- Task prompt -
Retype each line below precisely and omit all images.

——————

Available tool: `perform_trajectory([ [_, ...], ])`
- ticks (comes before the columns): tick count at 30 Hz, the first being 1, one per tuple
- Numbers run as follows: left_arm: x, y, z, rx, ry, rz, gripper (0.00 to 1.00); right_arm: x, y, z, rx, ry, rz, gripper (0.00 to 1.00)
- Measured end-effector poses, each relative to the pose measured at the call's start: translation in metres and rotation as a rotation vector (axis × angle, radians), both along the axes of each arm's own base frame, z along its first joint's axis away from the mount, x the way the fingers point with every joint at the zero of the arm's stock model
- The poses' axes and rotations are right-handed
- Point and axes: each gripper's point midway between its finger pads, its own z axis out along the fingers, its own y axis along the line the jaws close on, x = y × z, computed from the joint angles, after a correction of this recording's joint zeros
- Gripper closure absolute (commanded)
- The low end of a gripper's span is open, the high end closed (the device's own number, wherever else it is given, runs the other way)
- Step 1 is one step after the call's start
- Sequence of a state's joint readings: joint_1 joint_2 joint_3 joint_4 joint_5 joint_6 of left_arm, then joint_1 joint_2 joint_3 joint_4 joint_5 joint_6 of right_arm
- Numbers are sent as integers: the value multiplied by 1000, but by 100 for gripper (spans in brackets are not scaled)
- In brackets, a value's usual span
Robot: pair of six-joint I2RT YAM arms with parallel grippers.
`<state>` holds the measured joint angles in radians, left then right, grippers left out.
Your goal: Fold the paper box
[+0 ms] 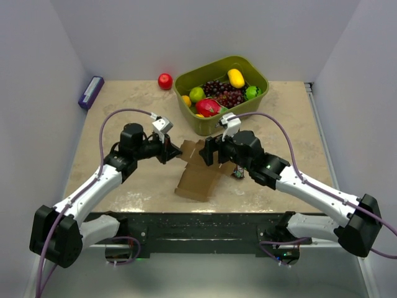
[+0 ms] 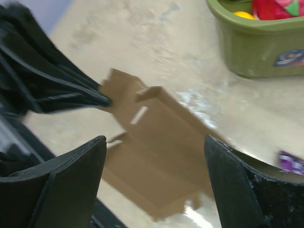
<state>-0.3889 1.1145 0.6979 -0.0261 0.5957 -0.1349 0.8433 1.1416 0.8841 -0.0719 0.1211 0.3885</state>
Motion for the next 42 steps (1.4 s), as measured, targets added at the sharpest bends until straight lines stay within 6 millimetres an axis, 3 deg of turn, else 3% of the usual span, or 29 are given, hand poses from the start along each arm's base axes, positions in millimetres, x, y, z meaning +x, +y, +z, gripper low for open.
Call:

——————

- Solution to this problem -
Available tool: `perform_trajectory([ [_, ...], ])`
- ticks (comes before the columns): tick count at 30 Hz, the first being 1, one per tuple
- Numbers run as follows: left_arm: x, y, z, rx, ry, rz, gripper (0.00 to 1.00); right_arm: x, y, z, rx, ry, rz, gripper (0.00 to 1.00)
- Measured end-effector poses, each relative to the pose measured at the call's start: translation in metres and rotation as a rotation vector (axis × angle, radians), both along the axes of each arm's own base frame, z along its first joint's axis away from the mount, x the way the fingers point with every joint at the zero of the arm's stock model
- The poses' axes and rotations are right-handed
- Point and axes: each gripper's point midway between its finger pads, its own z axis out along the fingers, its own y axis along the line the jaws close on, x = y × z, computed from the joint angles, after a correction of this recording's joint zeros
- Gripper closure absolute (commanded)
- The low end of a gripper's span is open, the high end closed (the device's own number, wherever else it is given, runs the other way)
- Step 1 is one step after the call's start
- Sequence of a state's joint readings: joint_1 joint_2 joint_3 joint_4 joint_5 joint_6 of left_arm, then joint_1 joint_2 joint_3 joint_4 joint_5 joint_6 of right_arm
- Numbers are sent as integers: the value multiplied by 1000, but by 100 for gripper (spans in brackets are not scaled)
- In brackets, a value's usual span
Robot: pair of six-joint I2RT YAM arms with parallel grippers.
`<state>` holds the measured joint angles in radians, left then right, grippers left out.
Your goal: Fold the paper box
[+0 ms] 
[+0 ms] 
<state>-0.3889 1.1145 0.6979 -0.0261 0.5957 -0.1349 0.8433 1.1416 0.8841 -0.0719 0.1211 0.3885</state>
Motion for the next 42 steps (1.4 s), as measured, targets added at the sharpest bends until straight lines stay within 6 millimetres an axis, 3 deg of turn, else 3% of the usual span, or 29 are given, hand poses from the start along each arm's base axes, positions in millimetres, x, y, z meaning +x, +y, +z, gripper low for open.
Call:

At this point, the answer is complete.